In nearly every State of our Republic, the man who denied the absurdities and impossibilities lying at the foundation of what is called orthodox religion, was denied his civil rights. He was not canopied by the ægis of the law. He stood beyond the reach of sympathy. He was not allowed to testify against the invader of his home, the seeker for his life—his lips were closed. He was declared dishonorable, because he was honest. His unbelief made him a social leper, a pariah, an outcast. He was the victim of religious hate and scorn. Arrayed against him were all the prejudices and all the forces and hypocrisies of society. All mistakes and lies were his enemies. Even the Theist was denounced as a disturber of the peace, although he told his thoughts in kind and candid words. He was called a blasphemer, because he sought to rescue the reputation of his God from the slanders of orthodox priests.

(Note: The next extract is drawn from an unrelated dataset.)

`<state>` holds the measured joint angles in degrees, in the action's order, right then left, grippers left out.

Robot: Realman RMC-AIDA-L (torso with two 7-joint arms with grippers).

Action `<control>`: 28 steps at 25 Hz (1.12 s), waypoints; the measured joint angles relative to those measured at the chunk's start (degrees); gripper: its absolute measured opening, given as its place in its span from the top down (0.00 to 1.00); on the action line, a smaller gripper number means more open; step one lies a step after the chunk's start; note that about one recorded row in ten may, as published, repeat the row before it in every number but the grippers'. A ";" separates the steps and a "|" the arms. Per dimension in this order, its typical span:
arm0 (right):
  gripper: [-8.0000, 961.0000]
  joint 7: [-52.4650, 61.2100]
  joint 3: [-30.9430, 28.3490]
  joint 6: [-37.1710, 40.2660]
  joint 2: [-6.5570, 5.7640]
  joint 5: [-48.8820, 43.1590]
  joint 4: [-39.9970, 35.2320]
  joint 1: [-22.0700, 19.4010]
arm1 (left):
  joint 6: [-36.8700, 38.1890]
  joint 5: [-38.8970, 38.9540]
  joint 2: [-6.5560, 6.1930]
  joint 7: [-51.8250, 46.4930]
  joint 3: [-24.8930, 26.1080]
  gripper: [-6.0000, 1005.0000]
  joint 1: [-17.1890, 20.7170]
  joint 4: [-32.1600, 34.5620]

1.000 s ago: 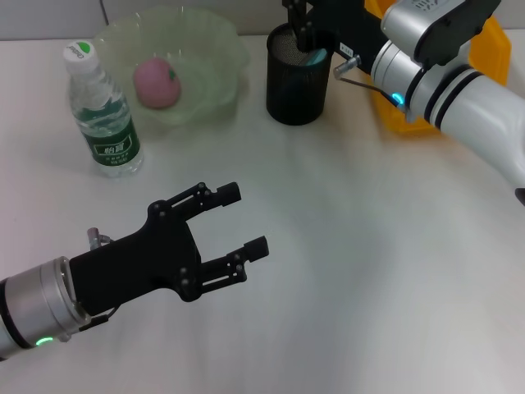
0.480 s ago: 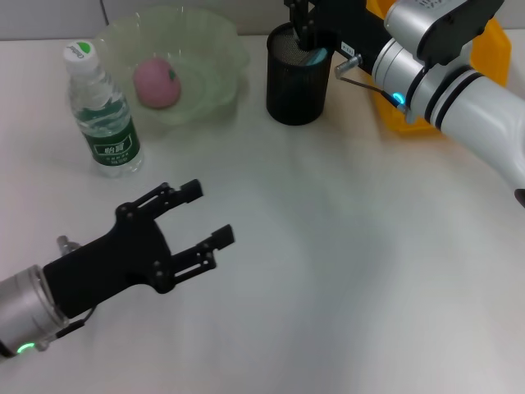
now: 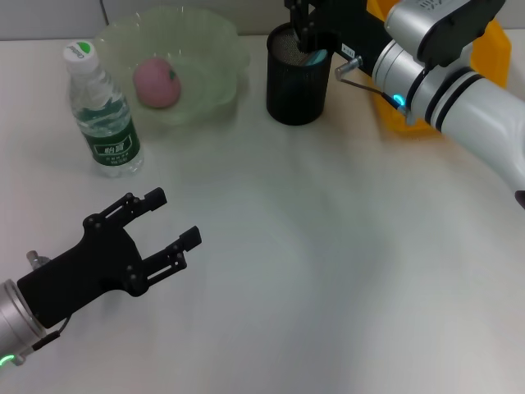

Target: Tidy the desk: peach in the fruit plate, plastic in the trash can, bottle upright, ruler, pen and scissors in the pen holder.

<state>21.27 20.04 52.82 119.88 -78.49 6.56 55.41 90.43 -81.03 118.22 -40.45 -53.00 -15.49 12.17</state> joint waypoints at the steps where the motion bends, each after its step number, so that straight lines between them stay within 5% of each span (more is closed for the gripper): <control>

Such was the bigotry of the time, that natural love was lost. The unbelieving son was hated by his pious sire, and even the mother's heart was by her creed turned into stone.

Horace Seaver pursued his way. He worked and wrought as best he could, in solitude and want. He knew the day would come. He lived to be rewarded for his toil—to see most of the laws repealed that had made outcasts of the noblest, the wisest, and the best. He lived to see the foremost preachers of the world attack the sacred creeds. He lived to see the sciences released from superstition's clutch. He lived to see the orthodox theologian take his place with the professor of the black art, the fortune-teller, and the astrologer. He lived to see the greatest of the world accept his thought—to see the theologian displaced by the true priests of Nature—by Humboldt and Darwin, by Huxley and Haeckel.

Within the narrow compass of his life the world was changed. The railway, the steamship, and the telegraph made all nations neighbors. Countless inventions have made the luxuries of the past the necessities of to-day. Life has been enriched, and man ennobled. The geologist has read the records of frost and flame, of wind and wave—the astronomer has told the story of the stars—the biologist has sought the germ of life, and in every department of knowledge the torch of science sheds its sacred light.

The ancient creeds have grown absurd. The miracles are small and mean. The inspired book is filled with fables told to please a childish world, and the dogma of eternal pain now shocks the heart and brain.

He lived to see a monument unveiled to Bruno in the city of Rome—to Giordano Bruno—that great man who two hundred and eighty-nine years ago suffered death for having proclaimed the truths that since have filled the world with joy. He lived to see the victim of the church a victor—lived to see his memory honored by a nation freed from papal chains.

He worked knowing what the end must be—expecting little while he lived—but knowing that every fact in the wide universe was on his side. He knew that truth can wait, and so he worked patient as eternity.

He had the brain of a philosopher and the heart of a child.

Horace Seaver was a man of common sense.

By that I mean, one who knows the law of average. He denied the Bible, not on account of what has been discovered in astronomy, or the length of time it took to form the delta of the Nile—but he compared the things he found with what he knew.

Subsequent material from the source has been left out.